INPUT DATA START

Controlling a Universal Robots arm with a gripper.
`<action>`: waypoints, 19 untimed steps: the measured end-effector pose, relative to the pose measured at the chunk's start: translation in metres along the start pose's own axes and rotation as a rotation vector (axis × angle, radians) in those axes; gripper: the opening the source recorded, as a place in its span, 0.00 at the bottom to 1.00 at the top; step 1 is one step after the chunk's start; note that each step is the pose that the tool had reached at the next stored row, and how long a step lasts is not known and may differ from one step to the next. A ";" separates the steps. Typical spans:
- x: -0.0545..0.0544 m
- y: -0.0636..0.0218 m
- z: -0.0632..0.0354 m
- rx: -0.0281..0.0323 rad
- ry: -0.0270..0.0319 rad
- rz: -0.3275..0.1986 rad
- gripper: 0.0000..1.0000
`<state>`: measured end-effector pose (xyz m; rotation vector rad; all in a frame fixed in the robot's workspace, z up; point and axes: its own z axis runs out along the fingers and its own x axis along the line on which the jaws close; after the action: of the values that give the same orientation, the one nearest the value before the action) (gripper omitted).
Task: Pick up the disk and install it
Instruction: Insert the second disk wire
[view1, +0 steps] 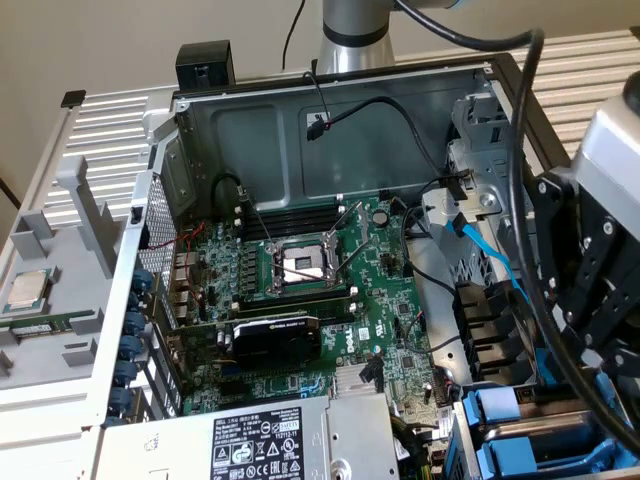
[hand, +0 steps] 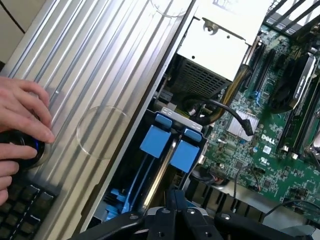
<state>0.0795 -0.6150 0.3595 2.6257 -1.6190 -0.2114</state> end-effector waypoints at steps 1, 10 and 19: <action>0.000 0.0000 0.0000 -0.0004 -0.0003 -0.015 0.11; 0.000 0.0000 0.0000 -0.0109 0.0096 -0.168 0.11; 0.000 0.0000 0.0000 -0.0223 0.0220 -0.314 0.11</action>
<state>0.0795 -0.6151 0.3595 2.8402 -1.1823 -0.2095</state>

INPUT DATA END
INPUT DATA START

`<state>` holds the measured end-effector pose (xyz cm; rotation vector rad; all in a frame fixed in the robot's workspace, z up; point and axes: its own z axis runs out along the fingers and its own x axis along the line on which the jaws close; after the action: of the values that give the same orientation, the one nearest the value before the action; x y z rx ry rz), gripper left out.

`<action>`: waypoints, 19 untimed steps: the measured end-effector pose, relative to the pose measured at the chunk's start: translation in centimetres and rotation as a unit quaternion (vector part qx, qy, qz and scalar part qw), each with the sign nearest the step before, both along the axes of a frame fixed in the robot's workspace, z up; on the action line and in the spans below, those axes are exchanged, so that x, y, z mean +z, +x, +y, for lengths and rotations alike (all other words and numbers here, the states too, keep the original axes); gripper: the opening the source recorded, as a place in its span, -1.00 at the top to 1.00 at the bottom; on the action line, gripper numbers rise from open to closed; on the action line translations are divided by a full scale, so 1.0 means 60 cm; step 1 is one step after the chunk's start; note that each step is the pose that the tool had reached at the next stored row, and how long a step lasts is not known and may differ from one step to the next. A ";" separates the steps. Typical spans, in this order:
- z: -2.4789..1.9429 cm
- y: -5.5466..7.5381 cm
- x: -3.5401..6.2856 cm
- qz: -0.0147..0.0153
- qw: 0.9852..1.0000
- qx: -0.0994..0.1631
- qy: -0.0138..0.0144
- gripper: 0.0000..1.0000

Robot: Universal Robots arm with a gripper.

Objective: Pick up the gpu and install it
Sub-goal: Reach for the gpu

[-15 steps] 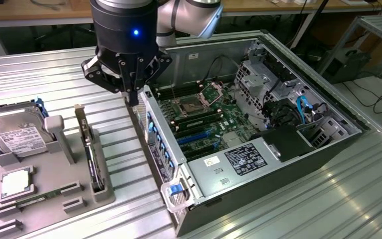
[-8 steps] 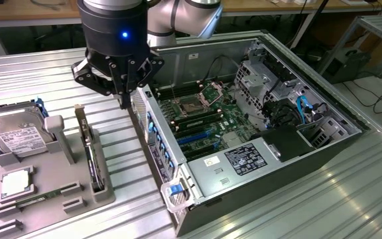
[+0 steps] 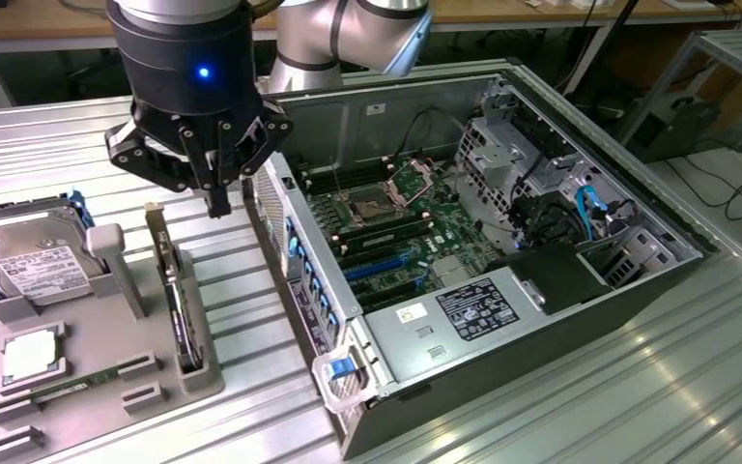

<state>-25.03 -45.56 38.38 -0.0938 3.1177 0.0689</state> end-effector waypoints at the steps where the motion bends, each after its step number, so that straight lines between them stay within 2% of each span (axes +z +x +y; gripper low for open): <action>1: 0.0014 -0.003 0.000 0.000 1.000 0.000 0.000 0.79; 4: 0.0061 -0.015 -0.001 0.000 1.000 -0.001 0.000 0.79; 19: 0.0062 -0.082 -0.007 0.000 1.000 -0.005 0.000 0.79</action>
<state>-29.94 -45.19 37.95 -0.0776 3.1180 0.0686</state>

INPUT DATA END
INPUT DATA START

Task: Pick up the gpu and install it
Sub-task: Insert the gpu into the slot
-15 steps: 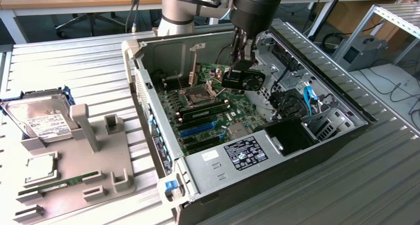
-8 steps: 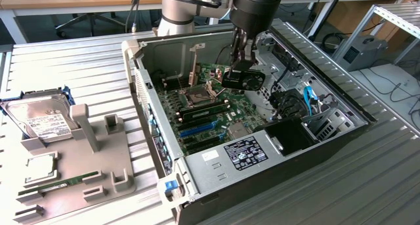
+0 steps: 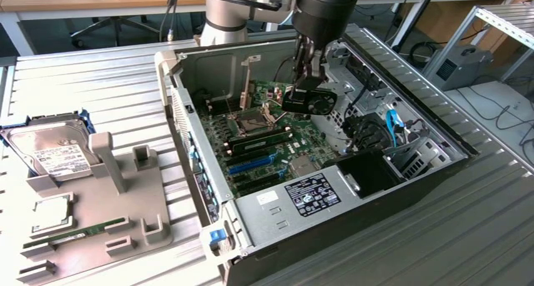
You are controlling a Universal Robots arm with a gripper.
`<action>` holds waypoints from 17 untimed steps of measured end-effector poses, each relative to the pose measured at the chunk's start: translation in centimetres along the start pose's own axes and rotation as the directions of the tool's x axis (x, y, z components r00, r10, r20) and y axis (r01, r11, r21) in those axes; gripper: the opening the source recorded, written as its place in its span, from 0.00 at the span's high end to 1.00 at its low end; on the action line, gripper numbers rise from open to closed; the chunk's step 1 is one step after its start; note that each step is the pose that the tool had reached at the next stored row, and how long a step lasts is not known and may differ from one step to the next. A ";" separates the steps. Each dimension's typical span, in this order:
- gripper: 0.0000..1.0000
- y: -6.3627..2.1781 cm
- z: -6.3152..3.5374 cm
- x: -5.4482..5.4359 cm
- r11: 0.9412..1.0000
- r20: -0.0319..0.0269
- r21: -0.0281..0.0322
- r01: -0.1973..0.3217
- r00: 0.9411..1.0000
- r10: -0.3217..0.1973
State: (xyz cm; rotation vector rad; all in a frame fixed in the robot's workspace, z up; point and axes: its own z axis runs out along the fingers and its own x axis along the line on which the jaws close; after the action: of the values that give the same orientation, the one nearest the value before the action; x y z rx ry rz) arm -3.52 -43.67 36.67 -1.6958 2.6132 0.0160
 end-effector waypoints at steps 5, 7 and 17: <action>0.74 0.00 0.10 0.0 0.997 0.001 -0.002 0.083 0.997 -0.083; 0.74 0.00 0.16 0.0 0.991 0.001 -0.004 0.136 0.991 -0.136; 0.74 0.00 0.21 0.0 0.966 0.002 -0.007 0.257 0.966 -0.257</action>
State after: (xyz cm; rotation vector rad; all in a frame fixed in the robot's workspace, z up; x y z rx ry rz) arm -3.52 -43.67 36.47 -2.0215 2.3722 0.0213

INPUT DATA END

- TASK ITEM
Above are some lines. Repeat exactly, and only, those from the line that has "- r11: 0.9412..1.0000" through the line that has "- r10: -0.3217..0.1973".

- EXERCISE SOLUTION
- r11: 0.9412..1.0000
- r20: -0.0319..0.0269
- r21: -0.0281..0.0322
- r01: -0.1973..0.3217
- r00: 0.9411..1.0000
- r10: -0.3217..0.1973

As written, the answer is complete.